§ Task goal:
Please give back only the lines below from the one containing "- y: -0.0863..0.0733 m" to the one containing "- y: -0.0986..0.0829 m", each repeated word for word, both ends included.

"""

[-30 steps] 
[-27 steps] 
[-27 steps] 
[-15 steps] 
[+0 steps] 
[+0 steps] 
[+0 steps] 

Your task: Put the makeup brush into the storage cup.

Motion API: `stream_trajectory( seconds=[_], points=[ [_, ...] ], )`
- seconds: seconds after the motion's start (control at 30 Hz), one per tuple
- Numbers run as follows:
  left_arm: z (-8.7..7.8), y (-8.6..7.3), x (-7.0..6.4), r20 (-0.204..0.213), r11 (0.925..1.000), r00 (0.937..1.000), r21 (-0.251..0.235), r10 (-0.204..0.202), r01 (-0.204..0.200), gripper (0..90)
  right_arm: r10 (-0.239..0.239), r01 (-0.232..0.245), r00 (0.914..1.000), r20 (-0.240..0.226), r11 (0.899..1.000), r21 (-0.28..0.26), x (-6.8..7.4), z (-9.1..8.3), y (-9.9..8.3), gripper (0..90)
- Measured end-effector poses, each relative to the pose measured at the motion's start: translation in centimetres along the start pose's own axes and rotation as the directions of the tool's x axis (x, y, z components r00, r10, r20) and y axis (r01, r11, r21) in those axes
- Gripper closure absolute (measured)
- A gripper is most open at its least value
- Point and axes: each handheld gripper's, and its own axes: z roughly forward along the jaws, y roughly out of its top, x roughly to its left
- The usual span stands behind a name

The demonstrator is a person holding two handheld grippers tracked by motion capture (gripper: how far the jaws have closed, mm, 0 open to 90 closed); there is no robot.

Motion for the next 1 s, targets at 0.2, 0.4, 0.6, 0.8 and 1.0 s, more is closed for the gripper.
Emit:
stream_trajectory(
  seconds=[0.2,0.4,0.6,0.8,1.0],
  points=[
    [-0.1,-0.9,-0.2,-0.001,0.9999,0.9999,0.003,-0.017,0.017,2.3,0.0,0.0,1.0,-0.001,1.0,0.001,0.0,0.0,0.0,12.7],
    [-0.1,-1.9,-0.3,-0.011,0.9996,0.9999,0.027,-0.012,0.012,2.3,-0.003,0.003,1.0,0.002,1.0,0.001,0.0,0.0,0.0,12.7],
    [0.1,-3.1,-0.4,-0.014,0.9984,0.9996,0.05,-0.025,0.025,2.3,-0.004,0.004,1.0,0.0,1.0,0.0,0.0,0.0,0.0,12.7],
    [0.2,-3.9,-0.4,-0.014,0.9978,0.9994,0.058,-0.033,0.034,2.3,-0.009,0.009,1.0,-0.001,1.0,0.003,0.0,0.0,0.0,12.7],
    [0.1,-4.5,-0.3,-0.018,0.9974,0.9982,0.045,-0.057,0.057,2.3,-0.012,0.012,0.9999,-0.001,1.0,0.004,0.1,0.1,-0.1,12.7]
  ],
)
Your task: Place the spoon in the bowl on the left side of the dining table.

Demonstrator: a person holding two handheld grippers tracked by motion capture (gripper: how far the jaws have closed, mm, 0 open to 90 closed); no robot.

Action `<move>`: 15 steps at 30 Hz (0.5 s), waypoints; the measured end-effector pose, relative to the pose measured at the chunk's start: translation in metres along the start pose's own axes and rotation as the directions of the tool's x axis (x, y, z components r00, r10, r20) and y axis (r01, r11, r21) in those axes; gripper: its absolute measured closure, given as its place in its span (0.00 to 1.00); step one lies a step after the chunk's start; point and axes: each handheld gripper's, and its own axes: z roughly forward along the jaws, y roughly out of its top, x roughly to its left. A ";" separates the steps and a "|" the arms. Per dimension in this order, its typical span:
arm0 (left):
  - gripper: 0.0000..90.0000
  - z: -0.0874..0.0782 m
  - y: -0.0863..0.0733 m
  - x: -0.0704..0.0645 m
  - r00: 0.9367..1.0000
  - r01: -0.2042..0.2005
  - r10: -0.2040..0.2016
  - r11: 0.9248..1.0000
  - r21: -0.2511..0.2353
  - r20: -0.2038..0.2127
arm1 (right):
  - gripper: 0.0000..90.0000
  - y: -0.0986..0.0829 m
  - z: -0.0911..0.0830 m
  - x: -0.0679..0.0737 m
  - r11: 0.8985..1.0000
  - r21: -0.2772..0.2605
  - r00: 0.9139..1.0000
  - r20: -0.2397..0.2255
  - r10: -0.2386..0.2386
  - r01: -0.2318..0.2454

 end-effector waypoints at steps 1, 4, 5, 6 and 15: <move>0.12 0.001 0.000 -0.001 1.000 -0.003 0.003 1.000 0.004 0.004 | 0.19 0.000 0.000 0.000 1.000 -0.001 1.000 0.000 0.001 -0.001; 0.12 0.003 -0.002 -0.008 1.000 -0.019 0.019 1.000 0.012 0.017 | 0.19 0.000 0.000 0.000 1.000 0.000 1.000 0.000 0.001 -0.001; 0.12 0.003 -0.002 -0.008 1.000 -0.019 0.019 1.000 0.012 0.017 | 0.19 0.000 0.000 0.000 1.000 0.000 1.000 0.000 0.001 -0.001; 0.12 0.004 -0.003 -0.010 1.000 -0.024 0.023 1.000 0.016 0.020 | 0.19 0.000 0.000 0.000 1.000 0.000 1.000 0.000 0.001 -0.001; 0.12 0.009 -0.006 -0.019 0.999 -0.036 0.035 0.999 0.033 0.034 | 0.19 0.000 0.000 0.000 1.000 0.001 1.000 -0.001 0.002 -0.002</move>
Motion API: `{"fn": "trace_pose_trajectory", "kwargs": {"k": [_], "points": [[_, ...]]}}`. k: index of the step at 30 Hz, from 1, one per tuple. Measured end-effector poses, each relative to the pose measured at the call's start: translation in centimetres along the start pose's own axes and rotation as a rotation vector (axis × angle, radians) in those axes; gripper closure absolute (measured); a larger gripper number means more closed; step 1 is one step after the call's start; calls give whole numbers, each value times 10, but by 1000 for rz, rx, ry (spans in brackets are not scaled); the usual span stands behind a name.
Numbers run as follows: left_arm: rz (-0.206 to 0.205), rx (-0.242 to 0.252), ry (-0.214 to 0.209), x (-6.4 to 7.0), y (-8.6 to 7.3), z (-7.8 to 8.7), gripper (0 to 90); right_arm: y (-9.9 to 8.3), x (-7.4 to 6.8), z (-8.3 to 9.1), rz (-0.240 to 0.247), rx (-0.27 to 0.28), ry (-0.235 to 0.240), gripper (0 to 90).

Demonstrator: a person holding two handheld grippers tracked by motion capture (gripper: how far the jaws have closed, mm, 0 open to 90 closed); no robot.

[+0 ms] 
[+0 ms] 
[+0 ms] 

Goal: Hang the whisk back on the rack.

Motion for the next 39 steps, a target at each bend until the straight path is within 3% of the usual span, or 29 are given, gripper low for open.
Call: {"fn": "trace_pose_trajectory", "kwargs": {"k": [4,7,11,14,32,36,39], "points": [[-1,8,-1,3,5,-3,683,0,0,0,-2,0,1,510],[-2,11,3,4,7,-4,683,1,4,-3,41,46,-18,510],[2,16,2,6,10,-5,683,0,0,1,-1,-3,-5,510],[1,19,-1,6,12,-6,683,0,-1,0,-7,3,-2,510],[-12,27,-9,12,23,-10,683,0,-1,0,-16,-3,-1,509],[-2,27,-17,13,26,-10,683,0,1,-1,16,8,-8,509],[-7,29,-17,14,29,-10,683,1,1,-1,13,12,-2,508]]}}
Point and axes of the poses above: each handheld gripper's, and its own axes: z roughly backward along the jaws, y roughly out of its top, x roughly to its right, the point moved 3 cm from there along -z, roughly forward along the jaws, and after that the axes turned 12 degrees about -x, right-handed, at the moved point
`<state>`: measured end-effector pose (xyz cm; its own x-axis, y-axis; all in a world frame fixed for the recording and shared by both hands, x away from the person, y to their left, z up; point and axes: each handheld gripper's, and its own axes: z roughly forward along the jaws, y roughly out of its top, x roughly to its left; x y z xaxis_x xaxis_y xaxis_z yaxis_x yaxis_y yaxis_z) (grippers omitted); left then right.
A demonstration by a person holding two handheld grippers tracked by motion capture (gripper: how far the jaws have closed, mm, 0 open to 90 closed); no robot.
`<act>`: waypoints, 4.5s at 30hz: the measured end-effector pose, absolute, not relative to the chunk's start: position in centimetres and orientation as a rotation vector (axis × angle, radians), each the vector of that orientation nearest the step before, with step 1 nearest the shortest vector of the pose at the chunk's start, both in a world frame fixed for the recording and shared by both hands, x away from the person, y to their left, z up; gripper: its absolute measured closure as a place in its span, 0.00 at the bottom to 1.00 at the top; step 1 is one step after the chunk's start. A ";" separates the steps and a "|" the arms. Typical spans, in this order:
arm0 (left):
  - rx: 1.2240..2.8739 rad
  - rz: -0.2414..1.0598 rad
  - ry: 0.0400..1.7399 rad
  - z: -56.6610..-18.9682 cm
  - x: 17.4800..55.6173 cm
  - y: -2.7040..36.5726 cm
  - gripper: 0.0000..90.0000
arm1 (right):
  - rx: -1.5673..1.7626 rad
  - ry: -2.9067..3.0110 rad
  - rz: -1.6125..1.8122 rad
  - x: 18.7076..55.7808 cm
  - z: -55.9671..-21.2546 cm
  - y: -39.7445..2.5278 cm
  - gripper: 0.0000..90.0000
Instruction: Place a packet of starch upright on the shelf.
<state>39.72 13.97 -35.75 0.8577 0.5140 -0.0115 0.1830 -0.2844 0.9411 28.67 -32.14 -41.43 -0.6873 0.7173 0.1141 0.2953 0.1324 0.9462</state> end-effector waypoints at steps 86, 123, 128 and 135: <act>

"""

§ Result of the exercise:
  - y: -0.0863..0.0733 m
  - x: -0.0704..0.0645 m
  - r00: 0.9367..1.0000
  - r01: -0.2042..0.2005
  - r10: -0.2040..0.2016
  - r11: 0.9248..1.0000
  - r21: -0.2511..0.2353
  - r20: -0.2038..0.2127
arm1 (right):
  - gripper: 0.0000..90.0000
  - y: -0.0986..0.0829 m

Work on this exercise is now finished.